Work request » There are pictures in the records below; leave them out and set down exactly the lines from the one holding "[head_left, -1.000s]" through the one holding "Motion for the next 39".

Listed records »
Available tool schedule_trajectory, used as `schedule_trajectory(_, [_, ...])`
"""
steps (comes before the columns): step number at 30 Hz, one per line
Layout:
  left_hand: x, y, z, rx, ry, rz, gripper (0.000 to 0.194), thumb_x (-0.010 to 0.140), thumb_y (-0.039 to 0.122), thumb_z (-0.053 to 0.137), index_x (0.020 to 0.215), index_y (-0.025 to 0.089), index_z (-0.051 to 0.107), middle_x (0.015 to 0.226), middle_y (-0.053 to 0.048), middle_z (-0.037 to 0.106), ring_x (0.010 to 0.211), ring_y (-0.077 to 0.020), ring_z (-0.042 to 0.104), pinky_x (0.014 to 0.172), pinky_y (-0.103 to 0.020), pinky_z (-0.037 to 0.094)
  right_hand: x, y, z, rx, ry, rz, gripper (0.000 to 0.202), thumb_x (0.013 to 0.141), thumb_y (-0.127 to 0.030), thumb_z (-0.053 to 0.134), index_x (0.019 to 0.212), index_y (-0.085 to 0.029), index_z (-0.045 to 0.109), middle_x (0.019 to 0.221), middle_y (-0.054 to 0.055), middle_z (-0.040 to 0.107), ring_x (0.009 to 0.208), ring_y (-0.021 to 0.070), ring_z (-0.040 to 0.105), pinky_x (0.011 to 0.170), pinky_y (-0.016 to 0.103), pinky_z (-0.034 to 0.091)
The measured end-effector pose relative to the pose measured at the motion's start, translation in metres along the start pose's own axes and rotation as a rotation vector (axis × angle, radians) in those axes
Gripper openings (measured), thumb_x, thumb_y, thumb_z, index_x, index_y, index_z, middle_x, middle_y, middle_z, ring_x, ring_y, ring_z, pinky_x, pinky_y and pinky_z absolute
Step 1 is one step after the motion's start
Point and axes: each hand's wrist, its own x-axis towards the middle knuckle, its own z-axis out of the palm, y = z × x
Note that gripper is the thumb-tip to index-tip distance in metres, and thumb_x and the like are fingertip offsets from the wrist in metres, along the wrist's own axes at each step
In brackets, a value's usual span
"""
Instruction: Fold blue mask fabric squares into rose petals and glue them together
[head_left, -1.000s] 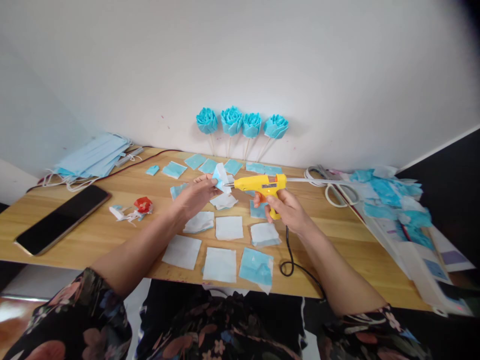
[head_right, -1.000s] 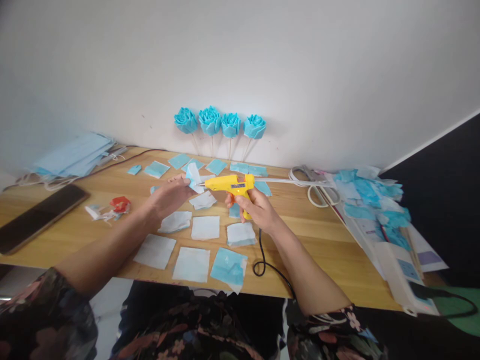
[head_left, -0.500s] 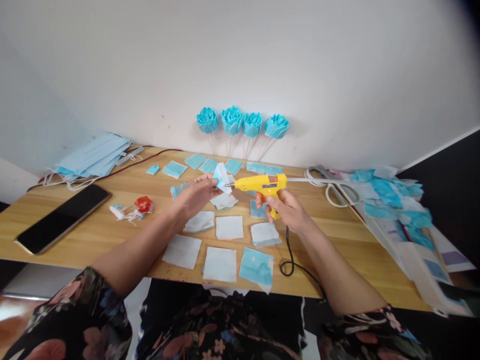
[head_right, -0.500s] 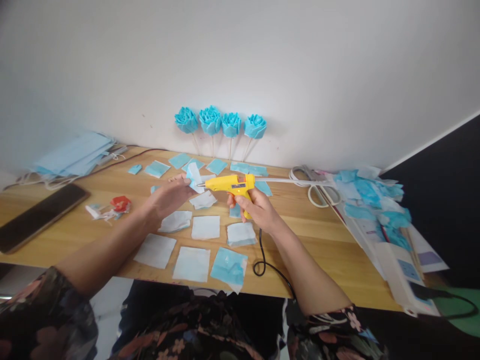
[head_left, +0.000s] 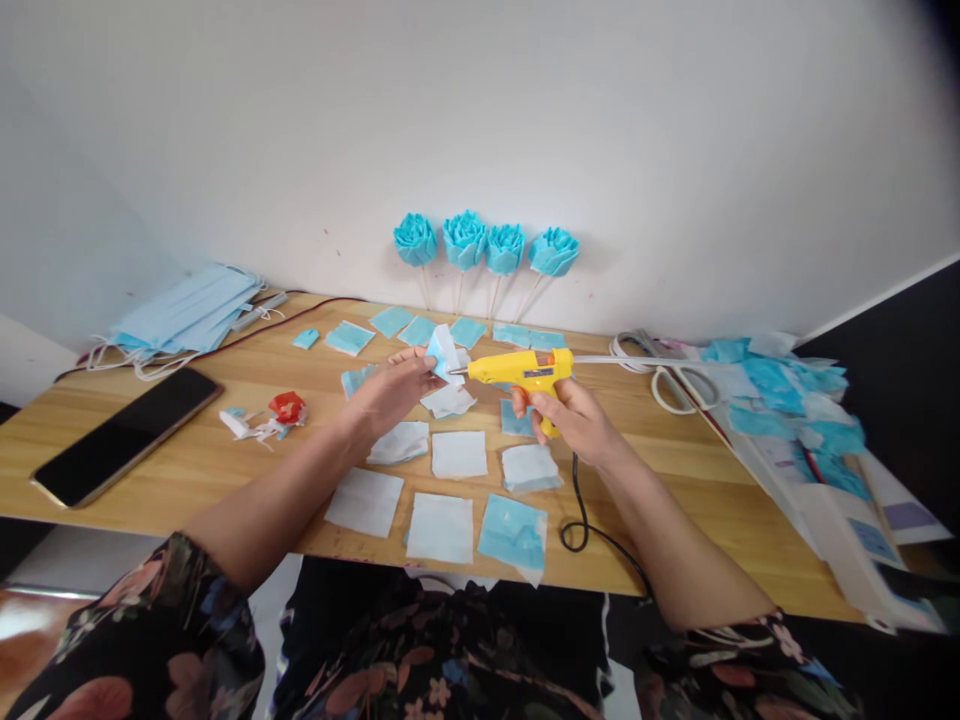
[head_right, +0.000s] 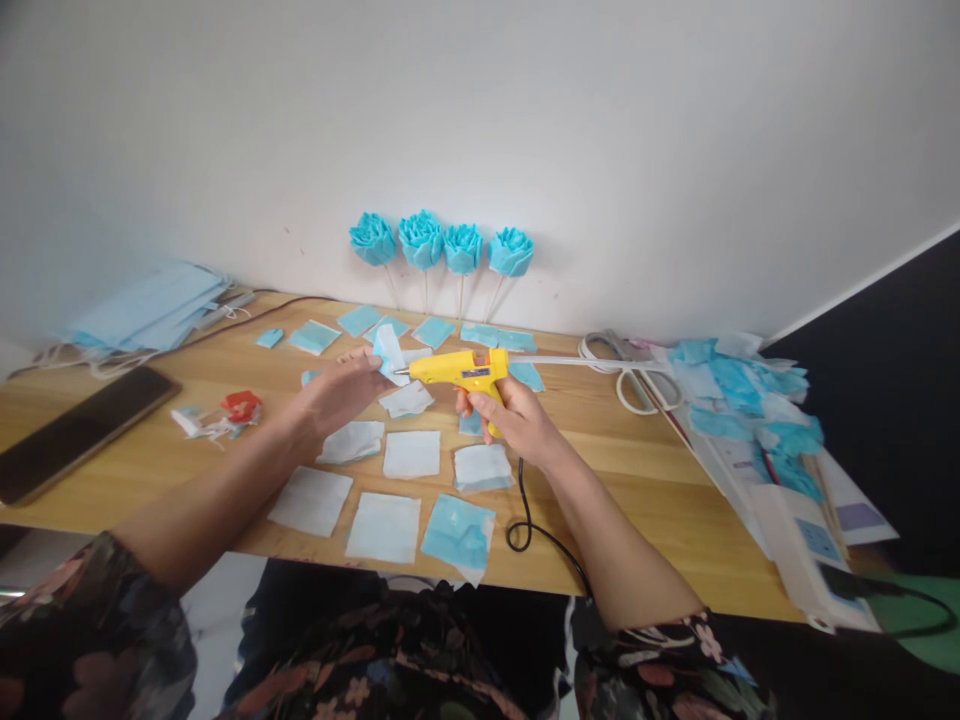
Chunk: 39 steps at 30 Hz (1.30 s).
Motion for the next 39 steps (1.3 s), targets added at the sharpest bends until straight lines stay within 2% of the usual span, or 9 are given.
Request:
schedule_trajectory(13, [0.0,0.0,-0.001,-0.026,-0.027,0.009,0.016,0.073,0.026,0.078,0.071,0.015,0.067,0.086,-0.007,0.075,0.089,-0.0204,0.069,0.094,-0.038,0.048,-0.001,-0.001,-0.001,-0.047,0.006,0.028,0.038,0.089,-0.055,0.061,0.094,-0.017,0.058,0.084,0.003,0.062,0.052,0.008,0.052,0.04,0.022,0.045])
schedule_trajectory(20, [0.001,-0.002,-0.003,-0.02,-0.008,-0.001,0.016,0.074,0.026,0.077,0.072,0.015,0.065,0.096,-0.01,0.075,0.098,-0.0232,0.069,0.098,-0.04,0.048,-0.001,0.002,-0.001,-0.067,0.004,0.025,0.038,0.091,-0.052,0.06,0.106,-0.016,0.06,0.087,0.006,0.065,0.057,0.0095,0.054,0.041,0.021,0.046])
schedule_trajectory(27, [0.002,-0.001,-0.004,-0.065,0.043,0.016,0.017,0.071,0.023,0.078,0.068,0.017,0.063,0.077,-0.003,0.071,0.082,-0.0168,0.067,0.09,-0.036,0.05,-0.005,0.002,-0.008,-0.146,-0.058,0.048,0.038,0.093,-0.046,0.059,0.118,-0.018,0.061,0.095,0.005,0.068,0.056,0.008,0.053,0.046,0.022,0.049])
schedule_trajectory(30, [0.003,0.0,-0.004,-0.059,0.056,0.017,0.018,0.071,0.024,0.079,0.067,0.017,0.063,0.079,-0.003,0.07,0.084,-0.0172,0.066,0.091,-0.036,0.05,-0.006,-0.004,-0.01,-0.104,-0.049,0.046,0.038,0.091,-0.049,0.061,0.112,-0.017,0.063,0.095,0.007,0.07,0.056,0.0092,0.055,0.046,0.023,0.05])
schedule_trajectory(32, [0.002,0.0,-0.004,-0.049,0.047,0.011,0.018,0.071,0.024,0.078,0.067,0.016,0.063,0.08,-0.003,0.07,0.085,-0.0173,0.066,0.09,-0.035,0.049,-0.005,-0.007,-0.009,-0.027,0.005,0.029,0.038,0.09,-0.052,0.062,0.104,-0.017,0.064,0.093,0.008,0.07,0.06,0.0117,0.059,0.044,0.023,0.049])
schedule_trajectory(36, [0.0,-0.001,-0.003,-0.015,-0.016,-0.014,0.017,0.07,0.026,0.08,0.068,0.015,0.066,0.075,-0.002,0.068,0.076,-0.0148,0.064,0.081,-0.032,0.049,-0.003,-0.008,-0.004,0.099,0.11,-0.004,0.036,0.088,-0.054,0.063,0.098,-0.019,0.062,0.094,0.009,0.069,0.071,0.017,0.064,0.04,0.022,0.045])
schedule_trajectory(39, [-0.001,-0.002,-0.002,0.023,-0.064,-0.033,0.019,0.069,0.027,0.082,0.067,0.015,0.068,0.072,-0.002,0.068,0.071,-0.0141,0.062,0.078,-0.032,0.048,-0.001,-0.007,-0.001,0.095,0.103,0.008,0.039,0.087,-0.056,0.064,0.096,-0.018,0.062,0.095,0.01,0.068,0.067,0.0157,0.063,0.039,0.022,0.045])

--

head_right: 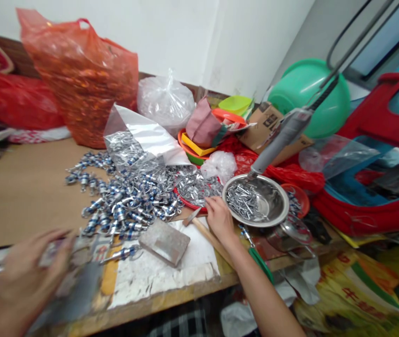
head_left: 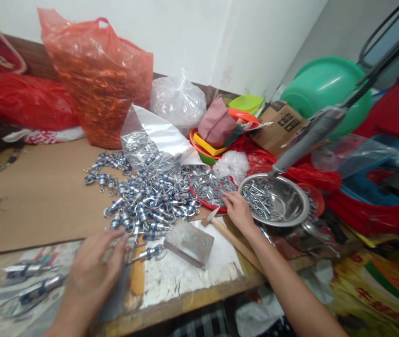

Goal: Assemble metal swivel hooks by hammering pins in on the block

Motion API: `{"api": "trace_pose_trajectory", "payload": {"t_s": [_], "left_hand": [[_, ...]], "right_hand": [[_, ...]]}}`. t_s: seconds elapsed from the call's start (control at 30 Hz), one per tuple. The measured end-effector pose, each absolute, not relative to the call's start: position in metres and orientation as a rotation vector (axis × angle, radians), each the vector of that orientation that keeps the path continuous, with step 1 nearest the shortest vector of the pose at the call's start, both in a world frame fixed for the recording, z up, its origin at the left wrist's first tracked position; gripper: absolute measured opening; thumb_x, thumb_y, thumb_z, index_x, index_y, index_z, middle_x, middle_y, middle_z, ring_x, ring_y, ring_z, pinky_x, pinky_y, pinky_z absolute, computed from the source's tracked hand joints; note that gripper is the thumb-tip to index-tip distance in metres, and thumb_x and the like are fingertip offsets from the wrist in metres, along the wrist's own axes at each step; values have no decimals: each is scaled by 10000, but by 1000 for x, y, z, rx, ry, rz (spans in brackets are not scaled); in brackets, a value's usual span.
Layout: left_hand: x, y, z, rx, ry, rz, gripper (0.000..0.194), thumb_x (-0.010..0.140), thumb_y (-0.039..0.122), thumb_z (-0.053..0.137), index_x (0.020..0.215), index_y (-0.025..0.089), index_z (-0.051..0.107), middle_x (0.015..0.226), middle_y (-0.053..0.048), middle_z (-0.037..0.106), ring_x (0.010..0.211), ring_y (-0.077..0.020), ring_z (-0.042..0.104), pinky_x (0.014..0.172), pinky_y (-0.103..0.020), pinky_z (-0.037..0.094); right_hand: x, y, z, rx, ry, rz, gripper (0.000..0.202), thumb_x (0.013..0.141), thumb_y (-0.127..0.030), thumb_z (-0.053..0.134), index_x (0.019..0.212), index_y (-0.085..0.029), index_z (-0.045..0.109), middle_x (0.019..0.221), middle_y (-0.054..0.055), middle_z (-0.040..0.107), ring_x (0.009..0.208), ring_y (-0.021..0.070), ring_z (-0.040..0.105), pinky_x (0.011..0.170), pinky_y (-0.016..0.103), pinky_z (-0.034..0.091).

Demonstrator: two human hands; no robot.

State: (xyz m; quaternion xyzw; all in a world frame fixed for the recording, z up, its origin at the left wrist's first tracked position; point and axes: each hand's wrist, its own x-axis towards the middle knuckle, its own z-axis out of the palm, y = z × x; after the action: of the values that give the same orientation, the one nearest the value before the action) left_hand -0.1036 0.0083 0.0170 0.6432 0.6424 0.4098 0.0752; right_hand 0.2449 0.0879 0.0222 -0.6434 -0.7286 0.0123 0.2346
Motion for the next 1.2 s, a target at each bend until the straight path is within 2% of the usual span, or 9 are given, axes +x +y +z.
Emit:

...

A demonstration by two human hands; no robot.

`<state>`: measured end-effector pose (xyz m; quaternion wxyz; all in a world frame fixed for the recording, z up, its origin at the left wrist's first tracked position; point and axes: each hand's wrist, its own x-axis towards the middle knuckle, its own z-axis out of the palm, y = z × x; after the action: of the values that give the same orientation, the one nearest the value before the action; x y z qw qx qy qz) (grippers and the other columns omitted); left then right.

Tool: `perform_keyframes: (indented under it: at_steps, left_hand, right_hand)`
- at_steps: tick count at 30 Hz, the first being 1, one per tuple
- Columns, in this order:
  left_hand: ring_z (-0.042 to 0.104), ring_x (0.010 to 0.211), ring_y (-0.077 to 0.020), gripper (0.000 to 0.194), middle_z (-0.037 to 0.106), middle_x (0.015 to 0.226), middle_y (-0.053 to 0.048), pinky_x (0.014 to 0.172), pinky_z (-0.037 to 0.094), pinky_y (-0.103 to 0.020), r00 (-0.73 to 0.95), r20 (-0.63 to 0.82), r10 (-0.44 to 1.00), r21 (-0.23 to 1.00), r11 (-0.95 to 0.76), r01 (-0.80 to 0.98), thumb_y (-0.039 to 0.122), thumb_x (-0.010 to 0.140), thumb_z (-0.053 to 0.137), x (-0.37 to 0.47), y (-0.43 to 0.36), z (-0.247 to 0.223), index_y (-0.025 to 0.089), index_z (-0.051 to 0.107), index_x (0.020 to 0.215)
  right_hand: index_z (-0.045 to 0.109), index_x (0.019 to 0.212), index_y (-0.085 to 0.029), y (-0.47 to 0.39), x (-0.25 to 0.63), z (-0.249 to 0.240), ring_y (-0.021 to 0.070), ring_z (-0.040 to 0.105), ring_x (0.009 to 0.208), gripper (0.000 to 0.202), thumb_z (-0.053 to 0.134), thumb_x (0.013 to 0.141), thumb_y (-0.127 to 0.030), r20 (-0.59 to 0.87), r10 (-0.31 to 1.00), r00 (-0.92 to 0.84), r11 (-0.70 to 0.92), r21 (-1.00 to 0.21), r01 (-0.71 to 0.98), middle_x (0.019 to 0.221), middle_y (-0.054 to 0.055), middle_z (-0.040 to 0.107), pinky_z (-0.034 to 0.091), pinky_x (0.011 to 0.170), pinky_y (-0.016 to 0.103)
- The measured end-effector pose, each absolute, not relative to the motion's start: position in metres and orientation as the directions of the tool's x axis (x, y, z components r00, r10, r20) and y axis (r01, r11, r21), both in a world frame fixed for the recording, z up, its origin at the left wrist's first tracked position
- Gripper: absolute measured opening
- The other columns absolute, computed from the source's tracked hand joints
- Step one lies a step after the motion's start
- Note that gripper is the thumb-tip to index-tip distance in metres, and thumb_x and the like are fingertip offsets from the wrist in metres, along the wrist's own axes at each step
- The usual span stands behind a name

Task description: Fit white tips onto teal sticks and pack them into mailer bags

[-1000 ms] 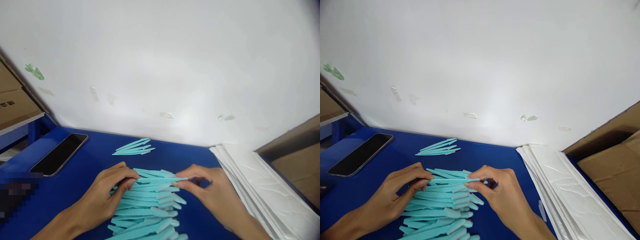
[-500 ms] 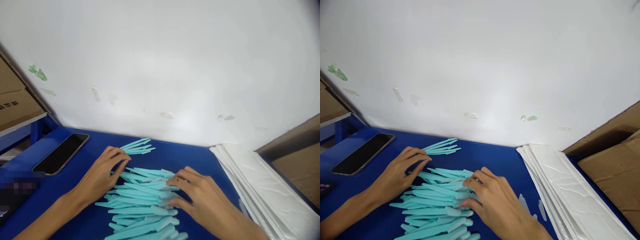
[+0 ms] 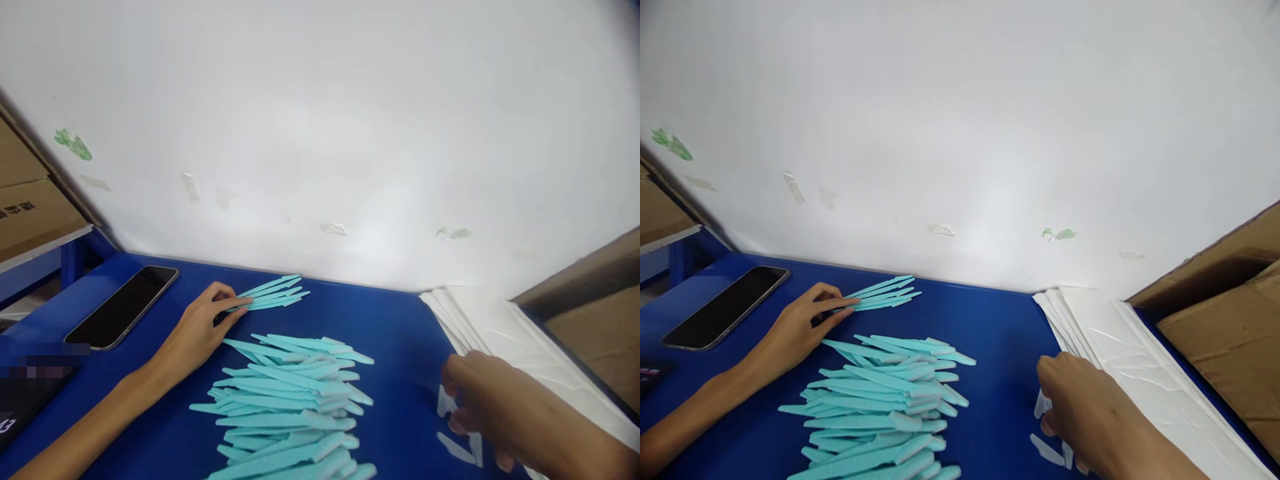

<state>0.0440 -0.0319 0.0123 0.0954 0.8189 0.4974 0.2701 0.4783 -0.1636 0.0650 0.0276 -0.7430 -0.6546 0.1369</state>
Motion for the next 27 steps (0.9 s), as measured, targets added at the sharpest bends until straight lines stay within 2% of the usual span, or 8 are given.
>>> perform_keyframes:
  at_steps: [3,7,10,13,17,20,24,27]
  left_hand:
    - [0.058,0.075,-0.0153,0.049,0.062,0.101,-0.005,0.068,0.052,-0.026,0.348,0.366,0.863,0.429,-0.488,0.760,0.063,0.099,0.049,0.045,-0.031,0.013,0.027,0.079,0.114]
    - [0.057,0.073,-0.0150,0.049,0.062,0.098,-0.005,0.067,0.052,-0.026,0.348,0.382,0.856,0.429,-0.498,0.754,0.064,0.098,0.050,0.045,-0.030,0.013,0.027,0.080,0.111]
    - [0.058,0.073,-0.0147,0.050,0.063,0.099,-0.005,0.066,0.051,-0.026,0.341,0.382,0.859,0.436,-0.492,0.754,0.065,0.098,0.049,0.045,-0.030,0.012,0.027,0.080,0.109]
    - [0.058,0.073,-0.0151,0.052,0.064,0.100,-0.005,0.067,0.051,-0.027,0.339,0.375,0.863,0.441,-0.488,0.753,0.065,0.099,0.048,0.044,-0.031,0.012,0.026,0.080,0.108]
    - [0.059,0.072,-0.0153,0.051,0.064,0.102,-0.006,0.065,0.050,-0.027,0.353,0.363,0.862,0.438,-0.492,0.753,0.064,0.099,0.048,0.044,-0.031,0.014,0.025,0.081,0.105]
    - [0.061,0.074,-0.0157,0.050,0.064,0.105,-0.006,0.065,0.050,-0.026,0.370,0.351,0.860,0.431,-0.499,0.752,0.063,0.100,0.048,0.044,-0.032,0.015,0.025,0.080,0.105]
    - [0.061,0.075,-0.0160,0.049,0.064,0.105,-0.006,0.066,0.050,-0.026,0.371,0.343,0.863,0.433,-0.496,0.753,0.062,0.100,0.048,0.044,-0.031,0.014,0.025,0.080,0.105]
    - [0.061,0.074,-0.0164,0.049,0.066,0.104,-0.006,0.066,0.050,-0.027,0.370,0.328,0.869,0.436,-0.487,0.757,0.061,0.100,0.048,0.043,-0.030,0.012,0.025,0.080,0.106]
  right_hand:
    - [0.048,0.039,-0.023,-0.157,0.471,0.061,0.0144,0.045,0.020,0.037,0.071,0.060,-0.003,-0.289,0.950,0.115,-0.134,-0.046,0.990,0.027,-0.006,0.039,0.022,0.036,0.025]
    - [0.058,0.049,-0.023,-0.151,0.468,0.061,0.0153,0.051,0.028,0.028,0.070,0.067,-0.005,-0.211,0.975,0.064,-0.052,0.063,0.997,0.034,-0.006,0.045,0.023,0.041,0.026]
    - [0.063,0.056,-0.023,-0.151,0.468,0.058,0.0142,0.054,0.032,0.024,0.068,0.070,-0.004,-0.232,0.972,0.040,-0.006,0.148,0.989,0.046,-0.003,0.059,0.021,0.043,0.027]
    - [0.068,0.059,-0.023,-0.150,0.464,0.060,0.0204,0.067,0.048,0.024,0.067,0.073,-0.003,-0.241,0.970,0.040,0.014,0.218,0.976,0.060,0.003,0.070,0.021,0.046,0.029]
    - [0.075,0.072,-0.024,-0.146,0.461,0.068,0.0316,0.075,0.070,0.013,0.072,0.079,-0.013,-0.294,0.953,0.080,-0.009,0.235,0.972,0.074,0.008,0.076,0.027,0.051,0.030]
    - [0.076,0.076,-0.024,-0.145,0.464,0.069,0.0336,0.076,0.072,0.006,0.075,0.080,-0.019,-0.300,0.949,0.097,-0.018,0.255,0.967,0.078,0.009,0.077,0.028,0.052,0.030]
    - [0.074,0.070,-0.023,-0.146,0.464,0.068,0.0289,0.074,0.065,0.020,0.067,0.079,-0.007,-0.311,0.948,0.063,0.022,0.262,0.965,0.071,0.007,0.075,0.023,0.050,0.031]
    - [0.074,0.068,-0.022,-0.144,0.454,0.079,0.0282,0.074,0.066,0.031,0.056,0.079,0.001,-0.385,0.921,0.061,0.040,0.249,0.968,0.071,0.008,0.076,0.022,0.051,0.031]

Worked solution »
[head_left, -1.000s] 
[head_right, -1.000s] 
[head_left, -0.500s] 
[head_right, -0.500s] 
[head_left, +0.000s] 
[head_right, +0.000s] 
Chunk: 39 steps at 30 Hz (1.30 s).
Motion for the next 39 steps (1.3 s), targets added at the sharpest bends until straight lines stay within 2% of the usual span, or 9 are given.

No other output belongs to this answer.